Where `eligible` = samples matching sex, phenotype, and technology capture filters.

## Performance Targets

- **Point query (cold)**: <100 ms
- **Point query (warm)**: ~10 ms
- **Batch 100 positions**: ~200 ms
- **VCF annotation (5K variants)**: ~30 s
- **VCF annotation (5M variants)**: ~30 min

## Command Reference

```
afquery query                Query single position
afquery query-batch          Batch query multiple positions
afquery annotate             Annotate VCF file
afquery info                 Show database info
afquery preprocess           Build database from VCFs
afquery add-samples          Add new samples to database
afquery compact              Remove samples and reclaim space
afquery synth                Generate synthetic test database
afquery benchmark            Run performance benchmarks
```

Run `afquery --help` for full options.

## Development

### Running Tests

```bash
# All 190 tests
python3 -m pytest --tb=short -q

# Specific test module
python3 -m pytest tests/test_query.py -v
```

### Key Modules

- `afquery.query` — QueryEngine, point/batch/region queries
- `afquery.annotate` — VCF annotation pipeline
- `afquery.database` — Database wrapper (public API)
- `afquery.preprocess` — Manifest parsing, VCF ingestion, Parquet building
- `afquery.bitmaps` — Roaring Bitmap encoding/decoding
- `afquery.ploidy` — Chromosome-specific ploidy rules
- `afquery.models` — Data classes (QueryResult, ParsedSample, etc.)

### Architecture

See `brain/architecture.md` for detailed system design, data flow, and query algorithm.

## Genome Builds

- **GRCh37** (hg19) — PAR regions: chrX:1-2649520
- **GRCh38** (hg38) — PAR regions: chrX:1-3099677

## Technologies Supported

- **WGS** — Whole genome sequencing (always fully covered, no BED file needed)
  - Manifest: `tech_name = wgs` (case-insensitive)
  - Query-time: All positions in genome considered covered

- **WES** — Whole exome sequencing (coverage defined by BED file)
  - Manifest: `tech_name = wes_kit_a` (or any custom name)
  - Preprocessing: Loads `{bed_dir}/wes_kit_a.bed` (0-based half-open BED format)
  - Query-time: Only positions within BED intervals considered covered

- **Custom** — Any technology with a BED file (e.g., gene panels, targeted sequencing)
  - Manifest: Use any `tech_name`
  - Preprocessing: Loads `{bed_dir}/{tech_name}.bed`
  - Query-time: Respects BED file coverage

## Troubleshooting

### ImportError: `cyvcf2`

`cyvcf2` import happens inside worker processes during preprocessing.
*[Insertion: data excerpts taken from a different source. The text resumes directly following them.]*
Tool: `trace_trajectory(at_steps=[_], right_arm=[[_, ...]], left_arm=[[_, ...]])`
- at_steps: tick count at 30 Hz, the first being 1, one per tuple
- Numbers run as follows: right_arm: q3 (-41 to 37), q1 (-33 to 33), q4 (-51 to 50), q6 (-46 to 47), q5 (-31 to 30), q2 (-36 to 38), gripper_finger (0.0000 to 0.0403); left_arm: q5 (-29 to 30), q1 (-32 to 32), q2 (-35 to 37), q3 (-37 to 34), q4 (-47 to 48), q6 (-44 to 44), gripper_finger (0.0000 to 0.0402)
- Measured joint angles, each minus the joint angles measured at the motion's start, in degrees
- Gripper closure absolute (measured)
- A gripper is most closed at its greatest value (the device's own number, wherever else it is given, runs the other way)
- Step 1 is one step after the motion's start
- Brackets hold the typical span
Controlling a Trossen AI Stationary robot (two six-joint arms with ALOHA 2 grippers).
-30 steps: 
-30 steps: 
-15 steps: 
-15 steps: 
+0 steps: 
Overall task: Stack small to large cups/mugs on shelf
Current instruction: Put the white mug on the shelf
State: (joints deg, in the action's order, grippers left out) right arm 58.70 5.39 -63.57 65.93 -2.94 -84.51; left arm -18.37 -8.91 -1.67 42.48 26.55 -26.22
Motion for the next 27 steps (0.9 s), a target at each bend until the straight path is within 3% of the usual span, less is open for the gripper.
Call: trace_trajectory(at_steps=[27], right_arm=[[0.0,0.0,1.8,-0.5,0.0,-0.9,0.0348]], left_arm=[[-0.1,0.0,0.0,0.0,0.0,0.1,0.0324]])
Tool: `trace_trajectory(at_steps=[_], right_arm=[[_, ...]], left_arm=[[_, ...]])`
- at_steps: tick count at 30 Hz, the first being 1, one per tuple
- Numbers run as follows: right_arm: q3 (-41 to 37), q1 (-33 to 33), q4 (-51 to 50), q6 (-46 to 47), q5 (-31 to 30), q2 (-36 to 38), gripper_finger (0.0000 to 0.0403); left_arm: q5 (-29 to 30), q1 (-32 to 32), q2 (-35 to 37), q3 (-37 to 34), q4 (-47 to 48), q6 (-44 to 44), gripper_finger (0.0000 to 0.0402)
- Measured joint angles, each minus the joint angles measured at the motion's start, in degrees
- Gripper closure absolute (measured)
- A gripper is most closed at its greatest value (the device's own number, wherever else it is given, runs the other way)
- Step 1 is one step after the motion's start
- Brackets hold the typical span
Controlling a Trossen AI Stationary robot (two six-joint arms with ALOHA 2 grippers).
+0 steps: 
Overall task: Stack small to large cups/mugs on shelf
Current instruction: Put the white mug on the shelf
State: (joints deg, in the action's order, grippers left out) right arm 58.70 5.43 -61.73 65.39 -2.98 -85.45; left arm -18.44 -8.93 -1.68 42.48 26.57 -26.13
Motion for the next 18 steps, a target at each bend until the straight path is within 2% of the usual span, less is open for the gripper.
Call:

Do not import at module level.

### DuckDB Temp Files

Uses Parquet format (not Arrow IPC) for compatibility. Set `DUCKDB_TEMP_DIRECTORY` if needed.

### Sample IDs

Sample IDs are 0-indexed and monotonically increasing. Never reuse removed IDs—use `compact` to reclaim space.

## Contributing

1. Read `brain/project_state.json` for current phase and test count
2. Read `brain/architecture.md` for system design
3. Follow code conventions in `CLAUDE.md`
4. Update `brain/` docs after architectural changes
5. Run tests before submitting

## License

(Add your license here)

## Citation

If you use afquery in research, please cite:

```
(Citation format to be determined)
```

---

**Status**: Phase 5 complete (190 tests passing). Active development.